(Stored data)
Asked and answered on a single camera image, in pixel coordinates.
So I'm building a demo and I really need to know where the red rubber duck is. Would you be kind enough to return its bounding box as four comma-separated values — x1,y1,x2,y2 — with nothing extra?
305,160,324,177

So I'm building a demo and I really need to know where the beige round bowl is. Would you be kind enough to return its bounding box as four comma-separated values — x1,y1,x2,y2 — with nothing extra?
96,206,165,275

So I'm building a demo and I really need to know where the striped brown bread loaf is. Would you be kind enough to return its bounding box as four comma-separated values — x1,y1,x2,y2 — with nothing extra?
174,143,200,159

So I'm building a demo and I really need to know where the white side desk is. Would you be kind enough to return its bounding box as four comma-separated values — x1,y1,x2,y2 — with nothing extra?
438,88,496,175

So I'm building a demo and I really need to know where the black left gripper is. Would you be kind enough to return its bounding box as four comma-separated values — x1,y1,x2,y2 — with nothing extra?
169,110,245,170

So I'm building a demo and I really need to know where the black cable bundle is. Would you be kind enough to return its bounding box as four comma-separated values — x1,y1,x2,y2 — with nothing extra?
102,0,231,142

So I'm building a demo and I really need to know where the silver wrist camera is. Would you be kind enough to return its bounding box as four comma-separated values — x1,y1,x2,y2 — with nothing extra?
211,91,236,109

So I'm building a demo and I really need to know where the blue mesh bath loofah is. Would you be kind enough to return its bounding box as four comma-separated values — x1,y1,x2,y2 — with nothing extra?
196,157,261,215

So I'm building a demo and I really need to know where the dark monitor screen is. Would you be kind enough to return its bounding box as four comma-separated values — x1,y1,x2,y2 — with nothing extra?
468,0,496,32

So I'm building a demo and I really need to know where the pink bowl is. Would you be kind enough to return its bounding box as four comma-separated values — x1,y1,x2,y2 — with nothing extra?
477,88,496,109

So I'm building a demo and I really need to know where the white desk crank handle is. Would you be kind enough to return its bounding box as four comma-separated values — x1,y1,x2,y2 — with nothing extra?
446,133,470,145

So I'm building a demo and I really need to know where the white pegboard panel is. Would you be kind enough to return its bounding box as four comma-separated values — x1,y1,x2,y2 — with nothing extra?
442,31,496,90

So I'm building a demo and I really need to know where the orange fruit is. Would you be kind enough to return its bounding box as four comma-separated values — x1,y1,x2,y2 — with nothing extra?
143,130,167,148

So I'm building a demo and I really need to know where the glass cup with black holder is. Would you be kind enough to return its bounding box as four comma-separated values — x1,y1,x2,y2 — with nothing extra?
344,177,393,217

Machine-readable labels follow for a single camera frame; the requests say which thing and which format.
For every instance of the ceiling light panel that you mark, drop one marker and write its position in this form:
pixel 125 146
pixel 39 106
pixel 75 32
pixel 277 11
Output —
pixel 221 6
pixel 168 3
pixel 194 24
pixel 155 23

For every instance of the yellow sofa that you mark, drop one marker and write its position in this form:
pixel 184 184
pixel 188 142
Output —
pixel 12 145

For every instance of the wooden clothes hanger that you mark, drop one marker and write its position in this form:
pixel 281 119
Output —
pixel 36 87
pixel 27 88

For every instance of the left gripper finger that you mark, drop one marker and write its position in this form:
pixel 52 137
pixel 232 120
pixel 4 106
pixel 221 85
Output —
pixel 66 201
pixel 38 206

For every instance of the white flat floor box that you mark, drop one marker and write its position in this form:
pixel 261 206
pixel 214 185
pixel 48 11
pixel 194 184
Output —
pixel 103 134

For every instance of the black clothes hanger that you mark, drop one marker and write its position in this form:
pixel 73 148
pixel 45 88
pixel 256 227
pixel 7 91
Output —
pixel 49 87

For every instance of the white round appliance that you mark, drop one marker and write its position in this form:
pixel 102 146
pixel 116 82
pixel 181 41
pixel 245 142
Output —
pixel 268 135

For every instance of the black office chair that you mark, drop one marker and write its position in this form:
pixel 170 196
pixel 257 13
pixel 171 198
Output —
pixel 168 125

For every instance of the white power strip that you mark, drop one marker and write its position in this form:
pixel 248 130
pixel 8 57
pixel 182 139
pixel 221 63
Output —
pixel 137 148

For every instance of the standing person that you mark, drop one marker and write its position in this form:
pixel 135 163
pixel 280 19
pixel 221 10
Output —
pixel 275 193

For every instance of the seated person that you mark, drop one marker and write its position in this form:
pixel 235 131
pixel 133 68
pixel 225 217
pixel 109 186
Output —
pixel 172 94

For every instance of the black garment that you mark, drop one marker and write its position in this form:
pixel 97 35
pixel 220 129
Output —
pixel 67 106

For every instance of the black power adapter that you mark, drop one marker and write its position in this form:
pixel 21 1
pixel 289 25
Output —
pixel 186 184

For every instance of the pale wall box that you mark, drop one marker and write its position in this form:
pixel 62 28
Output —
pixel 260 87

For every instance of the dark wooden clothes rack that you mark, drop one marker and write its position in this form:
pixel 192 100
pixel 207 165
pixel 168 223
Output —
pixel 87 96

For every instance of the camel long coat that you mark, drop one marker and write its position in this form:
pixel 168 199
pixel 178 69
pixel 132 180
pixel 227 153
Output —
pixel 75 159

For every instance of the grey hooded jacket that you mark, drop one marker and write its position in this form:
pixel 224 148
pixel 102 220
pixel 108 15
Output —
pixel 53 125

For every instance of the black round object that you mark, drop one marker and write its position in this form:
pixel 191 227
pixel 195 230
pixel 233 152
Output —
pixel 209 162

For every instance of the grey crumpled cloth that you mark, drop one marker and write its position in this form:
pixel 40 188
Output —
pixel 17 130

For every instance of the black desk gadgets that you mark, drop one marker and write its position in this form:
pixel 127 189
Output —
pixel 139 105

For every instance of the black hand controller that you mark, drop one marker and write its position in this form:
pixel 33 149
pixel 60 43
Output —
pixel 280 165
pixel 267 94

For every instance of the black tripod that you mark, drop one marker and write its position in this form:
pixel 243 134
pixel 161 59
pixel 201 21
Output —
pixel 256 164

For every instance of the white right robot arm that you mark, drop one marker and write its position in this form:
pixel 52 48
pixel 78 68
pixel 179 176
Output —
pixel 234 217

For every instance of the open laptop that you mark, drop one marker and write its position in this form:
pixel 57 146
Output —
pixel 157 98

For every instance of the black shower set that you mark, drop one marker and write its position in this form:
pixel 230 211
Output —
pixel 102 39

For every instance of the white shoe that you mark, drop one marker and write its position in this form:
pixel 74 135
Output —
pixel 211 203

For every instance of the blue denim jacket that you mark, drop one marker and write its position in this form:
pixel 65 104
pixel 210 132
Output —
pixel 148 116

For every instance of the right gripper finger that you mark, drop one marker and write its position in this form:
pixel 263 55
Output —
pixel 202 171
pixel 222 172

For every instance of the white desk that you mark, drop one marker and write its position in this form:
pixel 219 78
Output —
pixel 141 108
==
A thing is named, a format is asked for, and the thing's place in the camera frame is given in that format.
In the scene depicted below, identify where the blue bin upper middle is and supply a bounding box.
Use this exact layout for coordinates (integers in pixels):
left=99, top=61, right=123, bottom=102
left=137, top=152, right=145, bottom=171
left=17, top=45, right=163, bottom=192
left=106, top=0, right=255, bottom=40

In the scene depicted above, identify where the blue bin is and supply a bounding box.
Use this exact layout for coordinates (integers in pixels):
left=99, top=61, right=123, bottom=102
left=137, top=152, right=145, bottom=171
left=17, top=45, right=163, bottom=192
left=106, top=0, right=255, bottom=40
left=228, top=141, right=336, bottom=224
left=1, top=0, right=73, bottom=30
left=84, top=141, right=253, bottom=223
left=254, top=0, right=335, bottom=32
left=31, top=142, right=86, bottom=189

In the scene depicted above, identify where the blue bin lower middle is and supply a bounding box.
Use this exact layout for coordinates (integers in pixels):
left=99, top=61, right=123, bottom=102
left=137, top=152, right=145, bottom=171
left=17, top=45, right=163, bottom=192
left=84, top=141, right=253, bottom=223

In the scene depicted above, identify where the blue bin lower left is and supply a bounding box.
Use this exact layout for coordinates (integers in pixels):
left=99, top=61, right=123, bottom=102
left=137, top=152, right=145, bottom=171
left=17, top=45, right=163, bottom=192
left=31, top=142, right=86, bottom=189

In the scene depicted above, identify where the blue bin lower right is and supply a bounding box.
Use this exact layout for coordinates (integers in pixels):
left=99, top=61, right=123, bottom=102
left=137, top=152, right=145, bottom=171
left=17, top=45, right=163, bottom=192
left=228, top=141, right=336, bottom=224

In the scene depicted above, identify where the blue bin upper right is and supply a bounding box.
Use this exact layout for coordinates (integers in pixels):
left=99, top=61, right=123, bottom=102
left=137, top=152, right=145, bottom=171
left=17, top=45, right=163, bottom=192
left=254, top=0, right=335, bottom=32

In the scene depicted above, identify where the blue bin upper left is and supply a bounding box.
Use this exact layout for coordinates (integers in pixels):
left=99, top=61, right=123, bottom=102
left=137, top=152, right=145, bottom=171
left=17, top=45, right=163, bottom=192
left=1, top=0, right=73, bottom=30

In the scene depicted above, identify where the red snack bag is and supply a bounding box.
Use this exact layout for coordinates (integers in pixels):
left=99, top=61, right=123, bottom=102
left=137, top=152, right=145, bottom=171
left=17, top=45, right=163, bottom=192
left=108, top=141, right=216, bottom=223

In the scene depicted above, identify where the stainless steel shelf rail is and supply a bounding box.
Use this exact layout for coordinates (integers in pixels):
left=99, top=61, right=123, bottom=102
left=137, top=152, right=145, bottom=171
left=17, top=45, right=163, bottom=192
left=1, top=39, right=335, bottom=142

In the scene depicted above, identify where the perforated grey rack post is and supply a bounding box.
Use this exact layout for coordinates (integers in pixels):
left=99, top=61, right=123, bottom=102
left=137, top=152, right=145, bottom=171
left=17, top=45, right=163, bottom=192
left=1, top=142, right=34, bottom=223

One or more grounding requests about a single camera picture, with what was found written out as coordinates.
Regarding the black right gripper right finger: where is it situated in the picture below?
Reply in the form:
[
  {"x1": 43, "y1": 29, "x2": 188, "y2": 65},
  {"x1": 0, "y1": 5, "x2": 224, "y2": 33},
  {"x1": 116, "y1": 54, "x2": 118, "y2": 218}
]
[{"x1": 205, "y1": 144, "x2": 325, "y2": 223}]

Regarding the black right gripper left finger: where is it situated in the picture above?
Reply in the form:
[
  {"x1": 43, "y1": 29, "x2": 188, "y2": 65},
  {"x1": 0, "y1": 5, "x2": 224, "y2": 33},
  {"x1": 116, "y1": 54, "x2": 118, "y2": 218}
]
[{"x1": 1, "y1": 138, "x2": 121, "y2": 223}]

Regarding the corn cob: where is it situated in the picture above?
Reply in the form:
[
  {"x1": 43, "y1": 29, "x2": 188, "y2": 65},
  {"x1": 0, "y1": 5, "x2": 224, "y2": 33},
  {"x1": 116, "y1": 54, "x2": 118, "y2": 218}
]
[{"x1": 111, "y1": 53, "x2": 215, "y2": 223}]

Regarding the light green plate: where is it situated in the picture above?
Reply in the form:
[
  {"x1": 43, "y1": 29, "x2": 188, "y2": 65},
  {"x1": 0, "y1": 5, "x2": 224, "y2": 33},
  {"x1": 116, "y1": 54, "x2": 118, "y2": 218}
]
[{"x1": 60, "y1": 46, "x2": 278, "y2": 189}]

### Work to be completed
Within the data above, the lines from the one with "pixel 235 131" to the one with "For every instance of the black hand" must be repeated exactly; no other line belongs in the answer.

### Written reply
pixel 235 131
pixel 133 68
pixel 225 217
pixel 109 186
Output —
pixel 172 94

For every instance of the black garment that you mark, drop one marker and write its position in this form:
pixel 97 35
pixel 220 129
Output —
pixel 67 106

For every instance of the black power adapter that you mark, drop one marker and write its position in this form:
pixel 21 1
pixel 289 25
Output —
pixel 186 184

For every instance of the pale wall box that you mark, drop one marker and write its position in this form:
pixel 62 28
Output —
pixel 260 87

For every instance of the dark wooden clothes rack that you mark, drop one marker and write its position in this form:
pixel 192 100
pixel 207 165
pixel 168 223
Output —
pixel 87 96

For every instance of the camel long coat that you mark, drop one marker and write its position in this form:
pixel 168 199
pixel 178 69
pixel 132 180
pixel 227 153
Output —
pixel 75 159

For every instance of the grey hooded jacket that you mark, drop one marker and write its position in this form:
pixel 224 148
pixel 102 220
pixel 108 15
Output —
pixel 53 125

For every instance of the black round object that you mark, drop one marker and write its position in this form:
pixel 191 227
pixel 195 230
pixel 233 152
Output —
pixel 209 162

For every instance of the grey crumpled cloth that you mark, drop one marker and write its position in this form:
pixel 40 188
Output —
pixel 17 130

For every instance of the black desk gadgets that you mark, drop one marker and write its position in this form:
pixel 127 189
Output —
pixel 139 105

For every instance of the black hand controller that you mark, drop one marker and write its position in this form:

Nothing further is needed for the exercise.